* **Exercise prompt**
Below are some records; each one is to be set down again exactly.

Dataset entries
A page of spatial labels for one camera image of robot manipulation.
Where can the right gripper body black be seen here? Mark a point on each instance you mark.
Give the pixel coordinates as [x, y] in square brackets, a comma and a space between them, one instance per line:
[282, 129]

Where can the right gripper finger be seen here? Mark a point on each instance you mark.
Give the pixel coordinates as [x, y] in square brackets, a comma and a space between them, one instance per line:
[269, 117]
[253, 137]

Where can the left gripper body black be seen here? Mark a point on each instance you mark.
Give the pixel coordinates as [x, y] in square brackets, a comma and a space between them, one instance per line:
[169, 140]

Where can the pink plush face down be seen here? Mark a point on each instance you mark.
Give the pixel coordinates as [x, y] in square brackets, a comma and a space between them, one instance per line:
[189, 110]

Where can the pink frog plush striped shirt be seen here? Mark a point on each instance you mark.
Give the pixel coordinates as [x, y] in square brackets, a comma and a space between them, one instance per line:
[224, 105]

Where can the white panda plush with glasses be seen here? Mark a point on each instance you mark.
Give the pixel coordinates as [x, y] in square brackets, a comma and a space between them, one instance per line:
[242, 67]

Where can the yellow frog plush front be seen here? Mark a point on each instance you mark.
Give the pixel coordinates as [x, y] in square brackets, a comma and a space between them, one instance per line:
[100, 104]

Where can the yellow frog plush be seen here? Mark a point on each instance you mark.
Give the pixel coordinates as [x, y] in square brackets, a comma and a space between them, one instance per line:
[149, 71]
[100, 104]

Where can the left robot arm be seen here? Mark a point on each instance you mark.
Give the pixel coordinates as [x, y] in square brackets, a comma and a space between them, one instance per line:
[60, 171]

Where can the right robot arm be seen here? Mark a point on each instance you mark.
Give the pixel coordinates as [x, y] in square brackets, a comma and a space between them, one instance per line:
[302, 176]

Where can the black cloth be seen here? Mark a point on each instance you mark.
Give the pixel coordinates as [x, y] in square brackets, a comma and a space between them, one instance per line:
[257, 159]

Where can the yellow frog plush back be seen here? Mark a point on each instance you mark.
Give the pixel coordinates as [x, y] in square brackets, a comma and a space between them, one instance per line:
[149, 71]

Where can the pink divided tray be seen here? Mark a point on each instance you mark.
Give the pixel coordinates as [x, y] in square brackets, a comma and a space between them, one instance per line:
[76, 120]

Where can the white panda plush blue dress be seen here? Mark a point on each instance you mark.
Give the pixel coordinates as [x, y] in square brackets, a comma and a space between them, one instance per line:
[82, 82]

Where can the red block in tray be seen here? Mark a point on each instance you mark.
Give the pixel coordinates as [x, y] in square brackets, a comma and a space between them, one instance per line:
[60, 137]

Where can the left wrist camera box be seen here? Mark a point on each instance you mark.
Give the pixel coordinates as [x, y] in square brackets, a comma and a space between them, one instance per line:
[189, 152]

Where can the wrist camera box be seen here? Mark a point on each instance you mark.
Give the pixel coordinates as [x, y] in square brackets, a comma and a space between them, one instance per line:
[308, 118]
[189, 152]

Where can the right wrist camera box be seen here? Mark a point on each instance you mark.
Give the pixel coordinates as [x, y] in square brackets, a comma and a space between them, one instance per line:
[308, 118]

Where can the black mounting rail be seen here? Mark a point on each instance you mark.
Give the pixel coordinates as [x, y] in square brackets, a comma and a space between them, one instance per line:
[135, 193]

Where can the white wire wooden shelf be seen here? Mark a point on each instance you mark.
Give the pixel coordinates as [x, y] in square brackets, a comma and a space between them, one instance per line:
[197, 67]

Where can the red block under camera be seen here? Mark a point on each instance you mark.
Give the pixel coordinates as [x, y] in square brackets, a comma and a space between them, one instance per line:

* **Answer space**
A page of spatial labels for one camera image of robot manipulation.
Where can the right gripper body black be seen here? Mark a point on each instance you mark.
Give the pixel coordinates as [x, y] in square brackets, a comma and a space between them, one instance per line:
[282, 129]

Where can the right gripper finger be seen here? Mark a point on each instance you mark.
Give the pixel coordinates as [x, y] in square brackets, a comma and a space between them, one instance per line:
[269, 117]
[253, 137]

Where can the left gripper body black be seen here? Mark a point on each instance you mark.
Give the pixel coordinates as [x, y] in square brackets, a comma and a space between them, one instance per line:
[169, 140]

Where can the pink plush face down be seen here? Mark a point on each instance you mark.
Give the pixel coordinates as [x, y] in square brackets, a comma and a space between them, one instance per line:
[189, 110]

Where can the pink frog plush striped shirt be seen here? Mark a point on each instance you mark.
Give the pixel coordinates as [x, y] in square brackets, a comma and a space between them, one instance per line:
[224, 105]

Where can the white panda plush with glasses be seen here? Mark a point on each instance you mark.
Give the pixel coordinates as [x, y] in square brackets, a comma and a space between them, one instance per line:
[242, 67]

Where can the yellow frog plush front be seen here? Mark a point on each instance you mark.
Give the pixel coordinates as [x, y] in square brackets, a comma and a space between them, one instance per line:
[100, 104]

Where can the yellow frog plush be seen here? Mark a point on each instance you mark.
Give the pixel coordinates as [x, y] in square brackets, a comma and a space between them, one instance per line:
[149, 71]
[100, 104]

Where can the left robot arm be seen here? Mark a point on each instance you mark.
Give the pixel coordinates as [x, y] in square brackets, a comma and a space between them, one instance per line:
[60, 171]

Where can the right robot arm be seen here? Mark a point on each instance you mark.
Give the pixel coordinates as [x, y] in square brackets, a comma and a space between them, one instance per line:
[302, 176]

Where can the black cloth be seen here? Mark a point on each instance you mark.
Give the pixel coordinates as [x, y] in square brackets, a comma and a space between them, one instance per line:
[257, 159]

Where can the yellow frog plush back be seen here? Mark a point on each instance you mark.
Give the pixel coordinates as [x, y] in square brackets, a comma and a space between them, one instance per line:
[149, 71]

Where can the pink divided tray be seen here? Mark a point on each instance you mark.
Give the pixel coordinates as [x, y] in square brackets, a comma and a space between them, one instance per line:
[76, 120]

Where can the white panda plush blue dress be seen here? Mark a point on each instance you mark.
Give the pixel coordinates as [x, y] in square brackets, a comma and a space between them, one instance per line:
[82, 82]

Where can the red block in tray be seen here? Mark a point on each instance you mark.
Give the pixel coordinates as [x, y] in square brackets, a comma and a space between them, one instance per line:
[60, 137]

Where can the left wrist camera box be seen here? Mark a point on each instance you mark.
Give the pixel coordinates as [x, y] in square brackets, a comma and a space between them, one instance per line:
[189, 152]

Where can the wrist camera box be seen here? Mark a point on each instance you mark.
Give the pixel coordinates as [x, y] in square brackets, a comma and a space between them, one instance per line:
[308, 118]
[189, 152]

Where can the right wrist camera box be seen here? Mark a point on each instance you mark.
Give the pixel coordinates as [x, y] in square brackets, a comma and a space between them, one instance per line:
[308, 118]

Where can the black mounting rail be seen here? Mark a point on each instance you mark.
Give the pixel coordinates as [x, y] in square brackets, a comma and a space between them, one instance per line:
[135, 193]

Where can the white wire wooden shelf be seen here? Mark a point on each instance you mark.
Give the pixel coordinates as [x, y] in square brackets, a comma and a space between them, one instance per line:
[197, 67]

Where can the red block under camera be seen here? Mark a point on each instance you mark.
Give the pixel coordinates as [x, y] in square brackets, a comma and a space between them, one instance per line:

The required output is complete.